EXERCISE AIM | Return each line of the entries that mentions the word "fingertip".

THE DATA |
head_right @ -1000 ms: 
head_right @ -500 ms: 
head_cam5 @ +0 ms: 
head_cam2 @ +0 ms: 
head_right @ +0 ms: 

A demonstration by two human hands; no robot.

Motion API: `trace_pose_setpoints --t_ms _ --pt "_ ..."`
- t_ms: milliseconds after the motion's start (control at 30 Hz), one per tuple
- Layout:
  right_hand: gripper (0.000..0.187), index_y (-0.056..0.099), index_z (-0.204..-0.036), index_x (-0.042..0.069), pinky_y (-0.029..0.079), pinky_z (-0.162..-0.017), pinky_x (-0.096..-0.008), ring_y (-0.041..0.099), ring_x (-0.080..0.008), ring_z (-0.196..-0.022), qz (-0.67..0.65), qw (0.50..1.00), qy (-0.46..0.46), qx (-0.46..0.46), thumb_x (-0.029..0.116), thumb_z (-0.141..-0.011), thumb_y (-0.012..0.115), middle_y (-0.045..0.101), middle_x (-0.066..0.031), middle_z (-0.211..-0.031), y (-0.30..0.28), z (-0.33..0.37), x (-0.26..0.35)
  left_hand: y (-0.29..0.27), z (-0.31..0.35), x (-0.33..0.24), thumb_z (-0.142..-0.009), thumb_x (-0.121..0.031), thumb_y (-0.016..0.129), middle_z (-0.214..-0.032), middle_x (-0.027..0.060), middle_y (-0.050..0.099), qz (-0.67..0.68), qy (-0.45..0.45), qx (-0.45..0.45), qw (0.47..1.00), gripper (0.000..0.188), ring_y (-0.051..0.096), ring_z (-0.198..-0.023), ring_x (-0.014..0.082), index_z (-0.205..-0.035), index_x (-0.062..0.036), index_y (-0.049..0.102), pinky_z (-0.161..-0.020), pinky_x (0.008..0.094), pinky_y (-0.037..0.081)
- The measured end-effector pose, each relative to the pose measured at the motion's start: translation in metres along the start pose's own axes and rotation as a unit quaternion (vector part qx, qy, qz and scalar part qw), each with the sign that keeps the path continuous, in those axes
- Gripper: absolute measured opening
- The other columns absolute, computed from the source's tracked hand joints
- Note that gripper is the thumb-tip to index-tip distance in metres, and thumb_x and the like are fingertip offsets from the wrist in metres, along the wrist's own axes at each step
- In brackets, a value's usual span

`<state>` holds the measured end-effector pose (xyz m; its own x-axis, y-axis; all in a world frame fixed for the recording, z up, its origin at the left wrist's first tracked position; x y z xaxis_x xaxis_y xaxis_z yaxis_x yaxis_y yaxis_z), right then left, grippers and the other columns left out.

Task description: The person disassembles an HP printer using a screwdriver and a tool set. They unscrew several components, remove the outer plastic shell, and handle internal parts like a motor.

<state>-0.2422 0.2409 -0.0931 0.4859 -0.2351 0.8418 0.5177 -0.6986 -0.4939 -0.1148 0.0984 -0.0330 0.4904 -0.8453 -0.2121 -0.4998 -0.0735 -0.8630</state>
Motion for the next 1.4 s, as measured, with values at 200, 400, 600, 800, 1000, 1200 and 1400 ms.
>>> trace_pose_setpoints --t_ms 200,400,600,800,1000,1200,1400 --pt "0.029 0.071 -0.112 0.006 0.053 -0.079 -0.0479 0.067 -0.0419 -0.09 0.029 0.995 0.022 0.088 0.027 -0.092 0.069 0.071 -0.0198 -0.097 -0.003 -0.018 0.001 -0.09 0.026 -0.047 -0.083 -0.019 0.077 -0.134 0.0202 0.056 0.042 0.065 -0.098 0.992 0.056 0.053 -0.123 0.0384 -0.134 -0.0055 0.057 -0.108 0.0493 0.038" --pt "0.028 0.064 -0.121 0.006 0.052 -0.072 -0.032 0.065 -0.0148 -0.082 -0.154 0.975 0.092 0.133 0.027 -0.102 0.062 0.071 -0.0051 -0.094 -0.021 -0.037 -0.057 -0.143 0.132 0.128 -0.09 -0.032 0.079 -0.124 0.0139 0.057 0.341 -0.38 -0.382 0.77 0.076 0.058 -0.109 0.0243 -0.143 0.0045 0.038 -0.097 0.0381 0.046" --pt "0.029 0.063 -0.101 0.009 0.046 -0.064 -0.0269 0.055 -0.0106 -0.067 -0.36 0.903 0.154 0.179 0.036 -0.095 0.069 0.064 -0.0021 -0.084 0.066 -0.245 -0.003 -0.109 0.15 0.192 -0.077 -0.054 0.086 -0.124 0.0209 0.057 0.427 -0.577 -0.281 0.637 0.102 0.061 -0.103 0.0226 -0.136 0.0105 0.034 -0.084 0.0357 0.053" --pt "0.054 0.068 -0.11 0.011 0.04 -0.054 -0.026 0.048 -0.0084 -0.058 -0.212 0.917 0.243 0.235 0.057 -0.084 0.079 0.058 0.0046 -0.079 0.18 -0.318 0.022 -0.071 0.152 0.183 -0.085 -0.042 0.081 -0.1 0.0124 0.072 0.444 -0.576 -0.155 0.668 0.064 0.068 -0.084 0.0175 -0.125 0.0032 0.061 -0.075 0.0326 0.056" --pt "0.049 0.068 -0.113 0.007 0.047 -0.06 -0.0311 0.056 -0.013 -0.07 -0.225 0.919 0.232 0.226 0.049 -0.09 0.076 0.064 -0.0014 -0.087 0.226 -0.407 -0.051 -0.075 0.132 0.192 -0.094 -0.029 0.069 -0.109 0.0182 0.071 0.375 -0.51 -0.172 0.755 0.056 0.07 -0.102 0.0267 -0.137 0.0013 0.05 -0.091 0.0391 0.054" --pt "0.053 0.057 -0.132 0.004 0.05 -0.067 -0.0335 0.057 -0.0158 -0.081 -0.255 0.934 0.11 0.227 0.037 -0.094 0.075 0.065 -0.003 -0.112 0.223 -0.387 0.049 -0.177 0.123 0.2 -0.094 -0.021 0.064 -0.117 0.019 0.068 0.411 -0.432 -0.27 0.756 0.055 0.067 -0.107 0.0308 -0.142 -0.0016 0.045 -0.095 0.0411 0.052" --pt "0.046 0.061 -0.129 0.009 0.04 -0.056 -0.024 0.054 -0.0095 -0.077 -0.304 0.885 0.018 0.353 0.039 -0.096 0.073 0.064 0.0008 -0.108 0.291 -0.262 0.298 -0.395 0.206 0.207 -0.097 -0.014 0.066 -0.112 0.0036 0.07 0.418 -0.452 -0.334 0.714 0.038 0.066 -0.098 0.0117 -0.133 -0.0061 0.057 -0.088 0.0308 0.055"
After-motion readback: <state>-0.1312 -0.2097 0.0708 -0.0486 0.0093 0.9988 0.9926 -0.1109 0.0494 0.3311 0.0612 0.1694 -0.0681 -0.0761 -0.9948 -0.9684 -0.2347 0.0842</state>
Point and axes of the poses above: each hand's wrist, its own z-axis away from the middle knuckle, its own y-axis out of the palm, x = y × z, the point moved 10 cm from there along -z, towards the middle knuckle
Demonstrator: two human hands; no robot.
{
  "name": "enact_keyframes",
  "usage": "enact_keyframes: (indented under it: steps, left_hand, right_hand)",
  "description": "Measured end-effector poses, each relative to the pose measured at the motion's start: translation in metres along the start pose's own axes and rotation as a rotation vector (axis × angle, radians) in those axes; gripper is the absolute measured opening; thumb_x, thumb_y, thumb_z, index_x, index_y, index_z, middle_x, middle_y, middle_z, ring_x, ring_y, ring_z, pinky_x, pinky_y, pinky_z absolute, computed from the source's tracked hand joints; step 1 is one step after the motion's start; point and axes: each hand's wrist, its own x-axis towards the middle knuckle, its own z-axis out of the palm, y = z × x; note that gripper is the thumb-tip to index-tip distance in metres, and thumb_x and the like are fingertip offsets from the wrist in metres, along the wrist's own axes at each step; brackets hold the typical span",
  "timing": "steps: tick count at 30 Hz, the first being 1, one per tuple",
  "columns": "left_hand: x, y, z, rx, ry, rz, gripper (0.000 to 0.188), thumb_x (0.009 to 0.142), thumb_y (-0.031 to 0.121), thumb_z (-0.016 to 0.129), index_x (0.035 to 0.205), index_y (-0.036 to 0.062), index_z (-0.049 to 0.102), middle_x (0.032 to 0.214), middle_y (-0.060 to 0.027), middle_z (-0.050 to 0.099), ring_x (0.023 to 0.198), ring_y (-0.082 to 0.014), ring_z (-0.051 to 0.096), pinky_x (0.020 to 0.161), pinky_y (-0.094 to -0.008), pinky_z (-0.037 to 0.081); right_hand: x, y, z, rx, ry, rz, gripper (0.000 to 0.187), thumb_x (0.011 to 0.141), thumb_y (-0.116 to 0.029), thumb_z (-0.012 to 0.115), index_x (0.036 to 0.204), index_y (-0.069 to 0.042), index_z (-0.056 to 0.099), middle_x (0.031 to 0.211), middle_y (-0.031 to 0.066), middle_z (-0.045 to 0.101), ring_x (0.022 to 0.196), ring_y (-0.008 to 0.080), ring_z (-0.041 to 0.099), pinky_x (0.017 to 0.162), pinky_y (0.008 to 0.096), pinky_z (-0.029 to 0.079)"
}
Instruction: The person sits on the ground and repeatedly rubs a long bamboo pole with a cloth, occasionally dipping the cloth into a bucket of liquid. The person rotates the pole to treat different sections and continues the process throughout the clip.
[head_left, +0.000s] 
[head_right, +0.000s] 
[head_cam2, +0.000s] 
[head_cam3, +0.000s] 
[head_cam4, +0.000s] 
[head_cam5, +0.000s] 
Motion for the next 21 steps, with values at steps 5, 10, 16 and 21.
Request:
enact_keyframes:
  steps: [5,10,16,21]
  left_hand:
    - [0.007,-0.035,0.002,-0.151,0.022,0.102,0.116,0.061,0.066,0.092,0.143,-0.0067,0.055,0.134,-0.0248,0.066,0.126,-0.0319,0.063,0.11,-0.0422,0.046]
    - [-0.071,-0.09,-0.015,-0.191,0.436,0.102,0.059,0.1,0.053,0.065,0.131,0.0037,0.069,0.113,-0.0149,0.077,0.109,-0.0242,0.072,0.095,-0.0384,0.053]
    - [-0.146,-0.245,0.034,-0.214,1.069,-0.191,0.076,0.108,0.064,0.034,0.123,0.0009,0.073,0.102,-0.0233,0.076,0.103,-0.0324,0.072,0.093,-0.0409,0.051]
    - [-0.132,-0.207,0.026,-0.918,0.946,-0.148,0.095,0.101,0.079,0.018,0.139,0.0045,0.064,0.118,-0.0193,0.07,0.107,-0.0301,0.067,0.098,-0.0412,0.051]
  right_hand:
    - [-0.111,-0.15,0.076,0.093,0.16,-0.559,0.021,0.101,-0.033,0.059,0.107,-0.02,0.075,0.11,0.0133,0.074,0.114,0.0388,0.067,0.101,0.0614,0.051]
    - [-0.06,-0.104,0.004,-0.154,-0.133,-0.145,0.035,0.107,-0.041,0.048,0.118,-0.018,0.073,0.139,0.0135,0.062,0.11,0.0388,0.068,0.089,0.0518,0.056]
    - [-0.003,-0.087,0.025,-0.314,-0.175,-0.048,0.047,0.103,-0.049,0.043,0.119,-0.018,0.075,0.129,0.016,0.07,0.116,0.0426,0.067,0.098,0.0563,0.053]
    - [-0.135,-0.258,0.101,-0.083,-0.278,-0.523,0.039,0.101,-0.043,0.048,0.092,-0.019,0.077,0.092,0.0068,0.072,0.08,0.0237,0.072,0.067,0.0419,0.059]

SOLUTION TO THE EXERCISE |
- Note that gripper is the thumb-tip to index-tip distance in metres, and thumb_x and the like are fingertip offsets from the wrist in metres, along the wrist's own axes at each step
  "description": "Measured end-effector poses, each relative to the pose measured at the motion's start: translation in metres along the start pose's own axes and rotation as a rotation vector (axis × angle, radians) in those axes; gripper is the absolute measured opening; thumb_x, thumb_y, thumb_z, index_x, index_y, index_z, middle_x, middle_y, middle_z, ring_x, ring_y, ring_z, pinky_x, pinky_y, pinky_z absolute, computed from the source's tracked hand joints; step 1 is one step after the motion's start; point and axes: each hand's wrist, its own x-axis towards the middle knuckle, its own z-axis out of the palm, y = z × x; note that gripper is the thumb-tip to index-tip distance in metres, and thumb_x and the like are fingertip offsets from the wrist in metres, along the wrist's own axes at each step; brackets hold the typical span",

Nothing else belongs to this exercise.